Control of the different activities of the mind is a matter of attention.... [A]ttention is like a spotlight; if it is directed to one activity, it is not shining on another.... Thus, if I am urged to enter an argument about whether it is a sin to step on two crossed straws, I can let this inclination come to naught by giving attention to some other activity, for instance, to watching a football game on TV.... The chief point to be noticed is that I do not get rid of the unwanted thought by a positive act of rejection. It is not necessary to pound my head and say, I do not want it, I do not want it, I do not want it. To attempt positive rejection is, indeed, to curse darkness instead of lighting a light. Such adverse attention is just as effective in keeping a thought in the mind as is approval.

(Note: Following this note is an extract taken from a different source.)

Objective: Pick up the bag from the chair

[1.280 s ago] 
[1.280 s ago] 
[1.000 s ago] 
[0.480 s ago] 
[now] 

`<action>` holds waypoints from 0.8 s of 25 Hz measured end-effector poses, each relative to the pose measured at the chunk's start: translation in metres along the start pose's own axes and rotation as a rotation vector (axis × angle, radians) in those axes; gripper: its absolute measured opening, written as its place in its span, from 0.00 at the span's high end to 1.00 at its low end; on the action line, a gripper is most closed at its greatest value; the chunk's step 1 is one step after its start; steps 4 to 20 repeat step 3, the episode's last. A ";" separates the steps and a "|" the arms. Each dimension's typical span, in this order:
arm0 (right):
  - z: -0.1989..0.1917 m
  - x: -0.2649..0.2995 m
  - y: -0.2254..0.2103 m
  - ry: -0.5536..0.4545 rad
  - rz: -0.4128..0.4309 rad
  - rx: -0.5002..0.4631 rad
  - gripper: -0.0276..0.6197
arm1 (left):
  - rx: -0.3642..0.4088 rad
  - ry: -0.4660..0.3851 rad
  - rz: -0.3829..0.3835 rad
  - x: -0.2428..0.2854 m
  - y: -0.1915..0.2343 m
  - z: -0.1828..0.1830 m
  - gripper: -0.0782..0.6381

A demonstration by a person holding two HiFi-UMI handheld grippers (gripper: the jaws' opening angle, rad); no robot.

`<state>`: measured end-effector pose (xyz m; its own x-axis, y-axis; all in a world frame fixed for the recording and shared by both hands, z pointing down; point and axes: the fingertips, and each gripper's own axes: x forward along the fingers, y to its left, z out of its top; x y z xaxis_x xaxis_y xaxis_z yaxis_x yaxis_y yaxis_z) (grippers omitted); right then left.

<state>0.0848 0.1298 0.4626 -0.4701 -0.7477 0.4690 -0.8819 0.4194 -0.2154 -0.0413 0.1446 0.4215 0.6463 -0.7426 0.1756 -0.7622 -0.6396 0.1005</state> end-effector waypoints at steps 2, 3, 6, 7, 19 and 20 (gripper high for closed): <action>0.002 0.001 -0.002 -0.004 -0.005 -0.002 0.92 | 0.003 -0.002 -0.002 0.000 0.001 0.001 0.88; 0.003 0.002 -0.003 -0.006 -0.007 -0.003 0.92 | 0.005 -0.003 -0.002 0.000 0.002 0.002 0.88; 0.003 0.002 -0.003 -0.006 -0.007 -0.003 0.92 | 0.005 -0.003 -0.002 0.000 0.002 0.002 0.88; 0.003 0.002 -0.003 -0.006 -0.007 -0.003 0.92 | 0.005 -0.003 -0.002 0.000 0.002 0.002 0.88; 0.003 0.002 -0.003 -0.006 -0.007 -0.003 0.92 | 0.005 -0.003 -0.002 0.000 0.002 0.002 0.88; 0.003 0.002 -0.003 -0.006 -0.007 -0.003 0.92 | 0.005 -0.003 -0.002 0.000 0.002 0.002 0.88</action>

A scrupulous person can be helped in rejecting a scruple by a vivid realization that he is abnormally intolerant of the state of doubt.... Anyone who wishes to be cured of scruples must be resigned to bear his share of the doubts and fears present by the will of God in the trials of his life.... Freedom from scrupulosity demands a reasonable tolerance of doubt, fear, and anxiety.

From V. M. O'Flaherty, How to Cure Scruples (Milwaukee: The Bruce Publishing Co., 1966), 42-3, 47, 68-9, 71-2.